TASK DIRECTIONS: Go through the data and retrieve each line that includes the string "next".

━━━━━ EXERCISE MATERIAL

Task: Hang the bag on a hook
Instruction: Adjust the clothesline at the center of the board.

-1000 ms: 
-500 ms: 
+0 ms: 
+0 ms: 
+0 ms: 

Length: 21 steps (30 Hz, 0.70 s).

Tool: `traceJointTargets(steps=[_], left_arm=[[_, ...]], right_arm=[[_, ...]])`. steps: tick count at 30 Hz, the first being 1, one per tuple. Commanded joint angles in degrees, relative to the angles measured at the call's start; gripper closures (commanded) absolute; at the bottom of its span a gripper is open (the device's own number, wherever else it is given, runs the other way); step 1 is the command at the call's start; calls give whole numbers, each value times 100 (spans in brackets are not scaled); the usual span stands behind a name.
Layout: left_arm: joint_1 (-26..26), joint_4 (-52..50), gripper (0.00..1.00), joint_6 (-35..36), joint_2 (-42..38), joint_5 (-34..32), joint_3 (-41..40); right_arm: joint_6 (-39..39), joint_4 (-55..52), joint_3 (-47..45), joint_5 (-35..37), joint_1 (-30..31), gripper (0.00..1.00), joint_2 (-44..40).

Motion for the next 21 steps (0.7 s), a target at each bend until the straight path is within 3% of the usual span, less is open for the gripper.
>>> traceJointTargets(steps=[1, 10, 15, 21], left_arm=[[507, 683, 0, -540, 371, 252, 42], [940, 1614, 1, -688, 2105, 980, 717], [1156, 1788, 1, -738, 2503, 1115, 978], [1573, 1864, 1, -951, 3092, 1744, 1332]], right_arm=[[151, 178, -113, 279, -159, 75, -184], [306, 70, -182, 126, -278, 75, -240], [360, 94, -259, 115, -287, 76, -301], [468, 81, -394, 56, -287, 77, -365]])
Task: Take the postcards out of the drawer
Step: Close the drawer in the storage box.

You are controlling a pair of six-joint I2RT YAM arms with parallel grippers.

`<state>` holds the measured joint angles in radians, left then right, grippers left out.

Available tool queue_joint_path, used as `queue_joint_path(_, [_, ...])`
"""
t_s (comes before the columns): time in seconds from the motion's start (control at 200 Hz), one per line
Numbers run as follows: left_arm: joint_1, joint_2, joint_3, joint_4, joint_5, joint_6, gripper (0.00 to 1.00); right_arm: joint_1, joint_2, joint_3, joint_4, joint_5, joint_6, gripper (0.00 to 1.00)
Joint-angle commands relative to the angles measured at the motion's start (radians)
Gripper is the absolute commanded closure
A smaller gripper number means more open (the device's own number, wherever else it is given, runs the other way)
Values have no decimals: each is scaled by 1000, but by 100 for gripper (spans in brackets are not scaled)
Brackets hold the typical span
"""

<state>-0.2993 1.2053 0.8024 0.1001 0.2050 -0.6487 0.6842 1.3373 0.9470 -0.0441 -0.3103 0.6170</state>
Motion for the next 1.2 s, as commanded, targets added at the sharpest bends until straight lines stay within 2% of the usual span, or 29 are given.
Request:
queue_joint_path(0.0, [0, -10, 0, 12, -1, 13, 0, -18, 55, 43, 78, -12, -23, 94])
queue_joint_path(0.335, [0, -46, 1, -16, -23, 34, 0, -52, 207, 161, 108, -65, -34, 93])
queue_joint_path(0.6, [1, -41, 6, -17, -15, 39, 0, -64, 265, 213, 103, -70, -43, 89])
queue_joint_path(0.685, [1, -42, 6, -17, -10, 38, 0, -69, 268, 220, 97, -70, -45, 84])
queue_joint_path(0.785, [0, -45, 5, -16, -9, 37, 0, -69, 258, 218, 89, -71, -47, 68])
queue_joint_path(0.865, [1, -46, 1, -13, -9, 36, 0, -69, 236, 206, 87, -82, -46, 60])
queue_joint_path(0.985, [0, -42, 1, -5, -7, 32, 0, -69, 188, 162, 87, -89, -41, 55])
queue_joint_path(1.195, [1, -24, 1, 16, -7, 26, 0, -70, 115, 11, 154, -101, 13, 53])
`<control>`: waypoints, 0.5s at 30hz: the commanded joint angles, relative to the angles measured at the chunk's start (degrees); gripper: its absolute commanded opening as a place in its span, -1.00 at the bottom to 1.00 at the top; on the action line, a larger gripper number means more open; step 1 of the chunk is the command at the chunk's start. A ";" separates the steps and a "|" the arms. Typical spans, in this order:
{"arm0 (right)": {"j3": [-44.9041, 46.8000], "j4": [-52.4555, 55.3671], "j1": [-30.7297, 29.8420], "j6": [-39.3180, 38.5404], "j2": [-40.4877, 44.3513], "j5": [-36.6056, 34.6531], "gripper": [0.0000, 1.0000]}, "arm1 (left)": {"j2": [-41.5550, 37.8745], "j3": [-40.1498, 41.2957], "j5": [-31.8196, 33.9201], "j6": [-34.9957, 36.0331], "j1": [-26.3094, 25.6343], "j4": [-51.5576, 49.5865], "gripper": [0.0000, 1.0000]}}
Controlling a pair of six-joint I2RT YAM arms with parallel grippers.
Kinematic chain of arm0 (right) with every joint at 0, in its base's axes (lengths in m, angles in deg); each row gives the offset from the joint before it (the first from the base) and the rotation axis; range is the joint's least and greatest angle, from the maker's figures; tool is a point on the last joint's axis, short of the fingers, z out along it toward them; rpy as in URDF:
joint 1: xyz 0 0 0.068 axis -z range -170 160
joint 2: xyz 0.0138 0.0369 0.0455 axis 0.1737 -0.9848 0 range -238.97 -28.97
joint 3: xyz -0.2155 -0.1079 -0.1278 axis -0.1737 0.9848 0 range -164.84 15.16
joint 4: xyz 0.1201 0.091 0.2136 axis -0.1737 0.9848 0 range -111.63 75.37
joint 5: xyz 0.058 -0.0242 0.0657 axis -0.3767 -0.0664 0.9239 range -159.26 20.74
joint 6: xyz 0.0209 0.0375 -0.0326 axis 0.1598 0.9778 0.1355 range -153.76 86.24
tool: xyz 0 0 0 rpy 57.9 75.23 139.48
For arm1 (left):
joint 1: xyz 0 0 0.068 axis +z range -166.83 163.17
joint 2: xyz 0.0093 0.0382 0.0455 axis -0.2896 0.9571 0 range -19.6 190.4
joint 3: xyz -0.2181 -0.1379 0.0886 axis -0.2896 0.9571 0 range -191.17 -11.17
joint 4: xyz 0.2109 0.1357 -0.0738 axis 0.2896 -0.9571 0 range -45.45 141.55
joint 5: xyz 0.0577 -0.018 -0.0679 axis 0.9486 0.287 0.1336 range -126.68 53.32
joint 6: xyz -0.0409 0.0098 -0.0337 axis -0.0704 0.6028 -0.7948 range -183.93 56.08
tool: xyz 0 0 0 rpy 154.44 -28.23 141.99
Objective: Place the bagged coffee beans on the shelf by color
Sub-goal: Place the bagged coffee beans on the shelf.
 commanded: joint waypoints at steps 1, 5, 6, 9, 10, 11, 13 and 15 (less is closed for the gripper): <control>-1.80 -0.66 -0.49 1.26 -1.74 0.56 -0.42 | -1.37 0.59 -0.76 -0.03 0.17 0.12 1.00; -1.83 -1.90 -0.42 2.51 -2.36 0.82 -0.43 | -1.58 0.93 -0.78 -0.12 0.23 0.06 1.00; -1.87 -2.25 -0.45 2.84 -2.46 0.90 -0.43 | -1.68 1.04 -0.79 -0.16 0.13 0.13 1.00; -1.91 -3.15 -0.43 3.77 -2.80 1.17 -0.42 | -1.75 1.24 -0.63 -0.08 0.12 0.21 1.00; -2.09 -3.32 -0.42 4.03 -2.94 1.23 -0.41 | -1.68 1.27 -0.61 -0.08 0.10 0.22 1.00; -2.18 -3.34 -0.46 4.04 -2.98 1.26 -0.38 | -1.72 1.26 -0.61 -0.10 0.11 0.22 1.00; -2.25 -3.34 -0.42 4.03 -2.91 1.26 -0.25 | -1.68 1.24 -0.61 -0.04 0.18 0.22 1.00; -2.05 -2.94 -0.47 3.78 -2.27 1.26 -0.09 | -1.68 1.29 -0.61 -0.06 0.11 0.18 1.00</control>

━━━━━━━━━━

SOLUTION TO THE PROBLEM:
Motion for the next 21 steps (0.7 s), a target at each bend until the straight path is within 3% of the usual span, less is open for the gripper.
Motion for the next 1.2 s, as commanded, targets added at the sharpest bends until straight lines stay within 2% of the usual span, or 29 are given.

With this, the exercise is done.